## Problem details
Sort through the data and copy the lines holding the word "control".

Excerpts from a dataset
BEGIN
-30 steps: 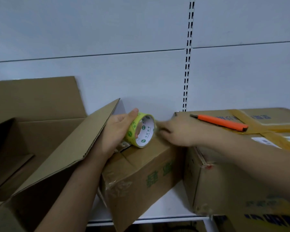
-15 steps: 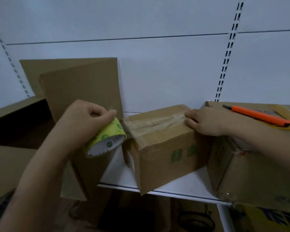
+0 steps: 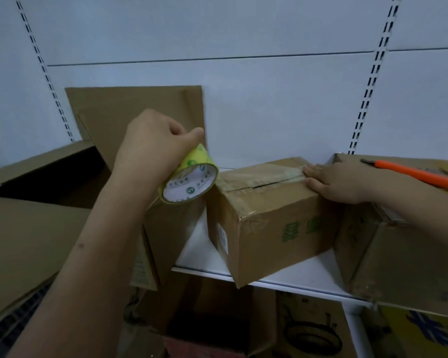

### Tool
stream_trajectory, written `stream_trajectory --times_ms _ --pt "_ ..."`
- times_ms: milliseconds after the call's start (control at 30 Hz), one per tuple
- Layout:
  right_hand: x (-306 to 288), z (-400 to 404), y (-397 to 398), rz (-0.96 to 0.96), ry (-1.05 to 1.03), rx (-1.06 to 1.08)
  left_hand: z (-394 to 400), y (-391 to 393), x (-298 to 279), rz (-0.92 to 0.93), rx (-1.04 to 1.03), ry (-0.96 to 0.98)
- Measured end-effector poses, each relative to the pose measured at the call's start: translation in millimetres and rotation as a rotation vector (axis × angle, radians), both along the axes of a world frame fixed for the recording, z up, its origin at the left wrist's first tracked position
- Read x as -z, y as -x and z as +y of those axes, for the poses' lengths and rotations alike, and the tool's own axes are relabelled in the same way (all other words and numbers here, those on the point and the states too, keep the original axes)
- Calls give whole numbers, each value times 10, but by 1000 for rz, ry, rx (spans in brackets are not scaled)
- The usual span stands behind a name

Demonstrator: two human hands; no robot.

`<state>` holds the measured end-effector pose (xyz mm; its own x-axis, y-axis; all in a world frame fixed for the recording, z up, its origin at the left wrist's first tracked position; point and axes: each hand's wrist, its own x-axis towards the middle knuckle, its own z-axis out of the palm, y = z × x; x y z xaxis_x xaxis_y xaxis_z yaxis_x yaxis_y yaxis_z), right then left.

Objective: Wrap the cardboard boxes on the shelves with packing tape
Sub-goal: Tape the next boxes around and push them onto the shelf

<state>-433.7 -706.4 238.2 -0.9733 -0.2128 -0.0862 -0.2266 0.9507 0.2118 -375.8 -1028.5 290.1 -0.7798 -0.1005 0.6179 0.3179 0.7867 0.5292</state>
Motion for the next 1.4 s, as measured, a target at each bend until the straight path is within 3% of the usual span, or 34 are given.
stream_trajectory --times_ms 233,367,467,533,700,867,967,1100,1200,1333,1400 --pt "-47 -28 49 -39 -48 21 -5 128 524 -241 -116 131" --pt "-83 -98 78 -57 -105 16 -40 189 610 -349 -51 139" --pt "-12 -173 115 -100 27 6 16 117 660 -437 47 142" --pt "6 -237 181 -149 135 -29 63 21 778 -500 138 42" --pt "-13 -377 408 -201 158 -18 103 -131 1086 -586 302 -561" --pt "-34 -906 -2 -79 283 -48 246 -268 1307 -727 381 -706" --pt "126 -1199 -363 -117 281 -171 361 -348 1366 -700 497 -944" --pt "229 -1101 -302 -82 274 -242 630 -434 1464 -694 548 -1039" --pt "195 -990 -169 -117 218 -303 770 -381 1567 -674 459 -953" --pt "236 -892 -52 -81 205 -325 847 -467 1630 -846 466 -1016" --pt "240 -908 -58 -60 226 -317 882 -466 1660 -766 436 -964"
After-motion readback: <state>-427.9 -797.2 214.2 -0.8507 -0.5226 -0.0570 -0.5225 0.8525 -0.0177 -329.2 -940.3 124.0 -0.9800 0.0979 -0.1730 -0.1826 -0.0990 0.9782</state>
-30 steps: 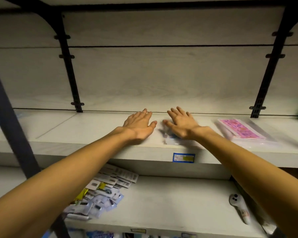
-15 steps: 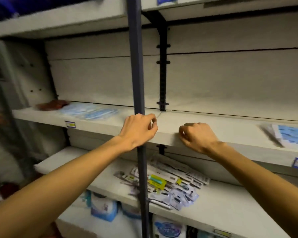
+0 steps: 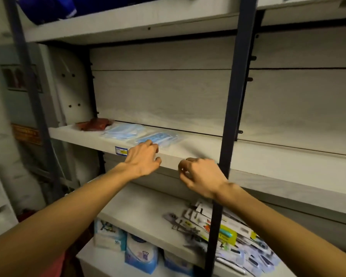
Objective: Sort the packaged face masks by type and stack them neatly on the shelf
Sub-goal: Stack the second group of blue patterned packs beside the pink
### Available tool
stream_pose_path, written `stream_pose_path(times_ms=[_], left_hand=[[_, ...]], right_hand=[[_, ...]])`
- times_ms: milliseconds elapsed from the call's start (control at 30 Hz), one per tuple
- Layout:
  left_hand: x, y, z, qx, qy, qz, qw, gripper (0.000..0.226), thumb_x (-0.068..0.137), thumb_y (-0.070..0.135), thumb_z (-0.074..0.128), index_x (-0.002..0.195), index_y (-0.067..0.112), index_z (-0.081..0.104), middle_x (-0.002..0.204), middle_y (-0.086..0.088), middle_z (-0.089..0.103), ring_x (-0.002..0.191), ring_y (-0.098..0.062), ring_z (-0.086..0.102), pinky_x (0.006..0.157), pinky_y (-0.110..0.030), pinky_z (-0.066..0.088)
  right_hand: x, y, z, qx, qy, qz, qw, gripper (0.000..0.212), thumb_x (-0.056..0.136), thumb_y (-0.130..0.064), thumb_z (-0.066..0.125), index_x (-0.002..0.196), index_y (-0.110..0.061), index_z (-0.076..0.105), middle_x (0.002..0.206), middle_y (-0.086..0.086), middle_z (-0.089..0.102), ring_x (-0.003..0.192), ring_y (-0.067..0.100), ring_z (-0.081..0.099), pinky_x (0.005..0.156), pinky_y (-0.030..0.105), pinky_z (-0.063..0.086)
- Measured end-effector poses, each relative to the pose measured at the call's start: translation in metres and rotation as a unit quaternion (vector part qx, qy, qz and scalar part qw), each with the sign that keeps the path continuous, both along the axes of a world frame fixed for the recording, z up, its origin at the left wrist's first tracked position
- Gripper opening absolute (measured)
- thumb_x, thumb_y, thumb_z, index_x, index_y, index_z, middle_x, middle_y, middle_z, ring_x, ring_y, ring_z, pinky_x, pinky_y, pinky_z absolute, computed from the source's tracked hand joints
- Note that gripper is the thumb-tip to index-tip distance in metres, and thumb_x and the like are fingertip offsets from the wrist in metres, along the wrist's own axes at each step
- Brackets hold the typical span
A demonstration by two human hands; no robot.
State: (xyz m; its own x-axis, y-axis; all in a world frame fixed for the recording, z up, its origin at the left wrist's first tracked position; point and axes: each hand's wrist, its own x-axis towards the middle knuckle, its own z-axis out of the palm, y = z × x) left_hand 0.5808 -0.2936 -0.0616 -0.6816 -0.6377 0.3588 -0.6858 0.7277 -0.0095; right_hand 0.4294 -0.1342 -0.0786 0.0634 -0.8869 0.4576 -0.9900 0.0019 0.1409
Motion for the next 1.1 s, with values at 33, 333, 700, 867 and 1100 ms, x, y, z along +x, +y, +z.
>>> stream_pose_path(times_ms=[33, 333, 700, 867, 1100], left_hand=[[0.004, -0.014, 0.0, 0.001, 0.0, 0.006, 1.0, 0.039, 0.095, 0.042, 0.053, 0.125, 0.017, 0.059, 0.132, -0.006, 0.055, 0.115, -0.028, 0.058, 0.09, -0.041, 0.051], [-0.006, -0.137, 0.019, 0.009, -0.044, 0.024, 0.999, 0.046, 0.099, 0.045, 0.05, 0.138, 0.02, 0.051, 0.143, -0.006, 0.051, 0.125, -0.029, 0.054, 0.094, -0.04, 0.046], [-0.069, -0.234, 0.011, 0.12, -0.063, -0.002, 0.991, 0.06, 0.093, 0.066, 0.047, 0.133, 0.022, 0.055, 0.131, -0.007, 0.064, 0.116, -0.03, 0.06, 0.091, -0.038, 0.049], [-0.09, -0.265, 0.017, 0.148, -0.039, -0.037, 0.987, 0.052, 0.083, 0.068, 0.061, 0.11, 0.024, 0.065, 0.111, -0.002, 0.069, 0.099, -0.023, 0.063, 0.082, -0.035, 0.052], [-0.114, -0.292, 0.022, 0.197, 0.005, -0.104, 0.975, 0.037, 0.08, 0.059, 0.066, 0.088, 0.025, 0.076, 0.08, 0.006, 0.075, 0.08, -0.017, 0.069, 0.072, -0.031, 0.054]], right_hand=[[0.003, -0.016, 0.003, -0.001, -0.019, -0.013, 1.0, 0.028, 0.094, -0.043, 0.044, 0.105, -0.023, 0.061, 0.102, 0.0, 0.069, 0.089, 0.028, 0.067, 0.072, 0.036, 0.05], [-0.043, -0.148, 0.034, 0.059, -0.265, -0.228, 0.935, 0.031, 0.091, -0.05, 0.056, 0.088, -0.02, 0.059, 0.098, 0.007, 0.064, 0.082, 0.023, 0.059, 0.059, 0.026, 0.036], [-0.076, -0.238, 0.037, 0.025, -0.729, -0.198, 0.655, 0.031, 0.085, -0.03, 0.071, 0.102, -0.008, 0.06, 0.088, 0.013, 0.067, 0.066, 0.025, 0.066, 0.05, 0.025, 0.051], [-0.091, -0.259, 0.042, 0.08, -0.75, -0.224, 0.617, 0.031, 0.086, -0.036, 0.069, 0.075, -0.012, 0.053, 0.059, 0.004, 0.048, 0.046, 0.016, 0.04, 0.045, 0.025, 0.03], [-0.105, -0.273, 0.032, 0.061, -0.656, -0.245, 0.711, 0.031, 0.079, -0.034, 0.079, 0.069, -0.015, 0.058, 0.057, 0.002, 0.051, 0.044, 0.014, 0.042, 0.041, 0.021, 0.029]])
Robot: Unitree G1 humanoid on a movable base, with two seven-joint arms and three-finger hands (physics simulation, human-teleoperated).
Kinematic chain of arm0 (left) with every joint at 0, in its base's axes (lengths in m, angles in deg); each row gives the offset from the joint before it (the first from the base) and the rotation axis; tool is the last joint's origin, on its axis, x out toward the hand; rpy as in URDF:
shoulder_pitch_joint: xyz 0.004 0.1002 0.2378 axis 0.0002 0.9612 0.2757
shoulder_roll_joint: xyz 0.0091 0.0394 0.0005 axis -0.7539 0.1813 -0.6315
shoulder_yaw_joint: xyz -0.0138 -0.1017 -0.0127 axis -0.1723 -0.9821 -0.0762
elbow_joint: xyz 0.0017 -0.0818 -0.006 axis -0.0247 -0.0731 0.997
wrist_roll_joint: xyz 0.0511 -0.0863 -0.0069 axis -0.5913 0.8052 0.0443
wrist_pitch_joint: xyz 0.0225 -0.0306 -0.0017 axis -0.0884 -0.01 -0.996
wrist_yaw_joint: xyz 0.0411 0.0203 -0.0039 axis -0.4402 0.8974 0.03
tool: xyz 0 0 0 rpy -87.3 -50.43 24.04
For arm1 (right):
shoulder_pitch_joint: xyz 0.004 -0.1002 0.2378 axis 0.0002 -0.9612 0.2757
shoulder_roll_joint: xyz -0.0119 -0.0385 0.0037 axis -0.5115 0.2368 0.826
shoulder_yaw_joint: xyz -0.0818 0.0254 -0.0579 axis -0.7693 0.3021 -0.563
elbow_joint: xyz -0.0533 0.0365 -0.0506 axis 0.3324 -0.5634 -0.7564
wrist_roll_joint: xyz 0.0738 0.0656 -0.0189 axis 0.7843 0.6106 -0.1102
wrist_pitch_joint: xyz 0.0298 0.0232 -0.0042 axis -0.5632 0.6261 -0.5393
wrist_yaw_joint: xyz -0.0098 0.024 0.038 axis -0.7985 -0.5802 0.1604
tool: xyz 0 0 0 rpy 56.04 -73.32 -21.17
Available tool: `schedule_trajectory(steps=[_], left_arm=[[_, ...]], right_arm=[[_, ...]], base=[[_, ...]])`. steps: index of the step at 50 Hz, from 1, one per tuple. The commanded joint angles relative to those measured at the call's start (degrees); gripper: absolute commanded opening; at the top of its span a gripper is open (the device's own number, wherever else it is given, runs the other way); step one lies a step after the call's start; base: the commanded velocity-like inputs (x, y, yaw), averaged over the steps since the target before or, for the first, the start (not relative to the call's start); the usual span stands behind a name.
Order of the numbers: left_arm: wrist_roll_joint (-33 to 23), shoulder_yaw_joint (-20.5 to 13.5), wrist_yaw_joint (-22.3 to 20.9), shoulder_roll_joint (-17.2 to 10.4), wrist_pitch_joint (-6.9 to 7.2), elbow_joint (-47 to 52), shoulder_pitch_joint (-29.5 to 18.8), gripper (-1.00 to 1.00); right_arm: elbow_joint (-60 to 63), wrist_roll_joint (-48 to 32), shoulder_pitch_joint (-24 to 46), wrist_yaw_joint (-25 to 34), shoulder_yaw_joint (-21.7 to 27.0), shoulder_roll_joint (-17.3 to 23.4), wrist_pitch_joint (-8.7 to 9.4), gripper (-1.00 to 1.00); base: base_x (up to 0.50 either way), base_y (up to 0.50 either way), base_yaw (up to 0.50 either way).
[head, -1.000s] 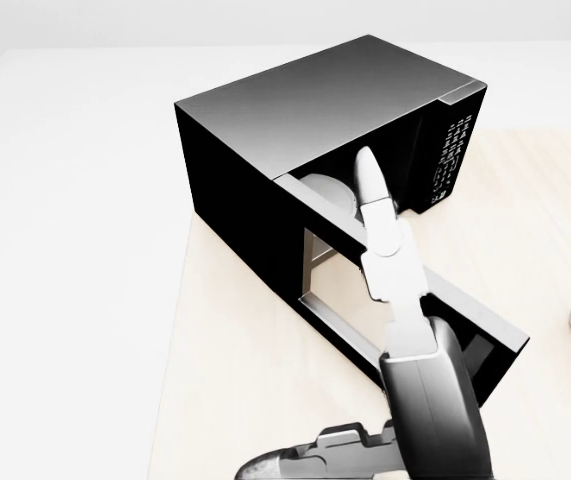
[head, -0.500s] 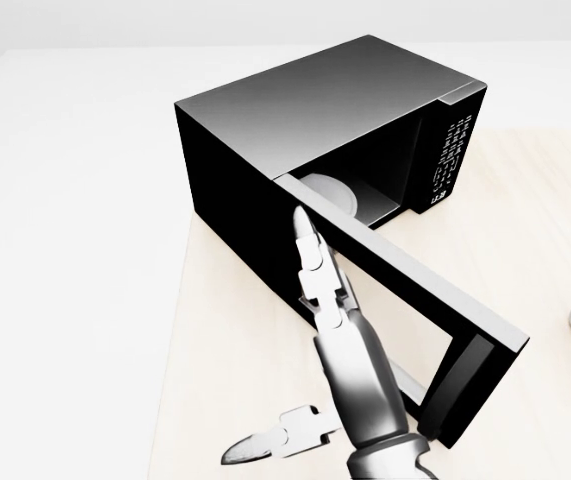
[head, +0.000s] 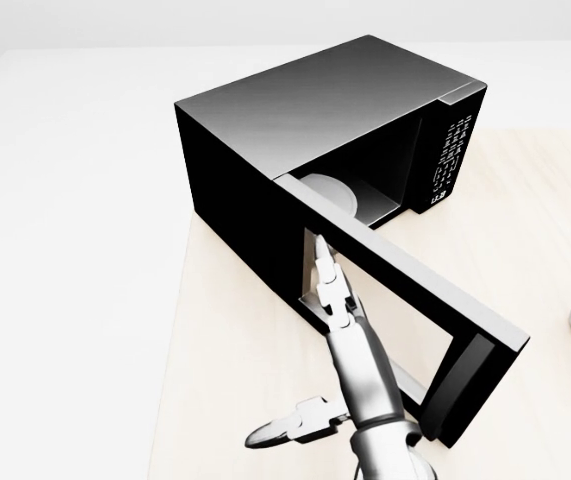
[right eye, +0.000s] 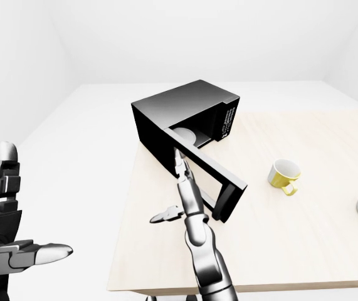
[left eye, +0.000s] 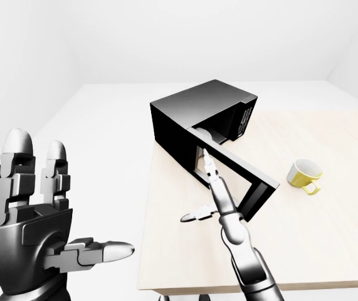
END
## Exercise solution
- times_ms: milliseconds after the call's start (control at 30 Hz), one per tuple
- times_ms: milliseconds elapsed from the call's start (control at 30 Hz), one per tuple

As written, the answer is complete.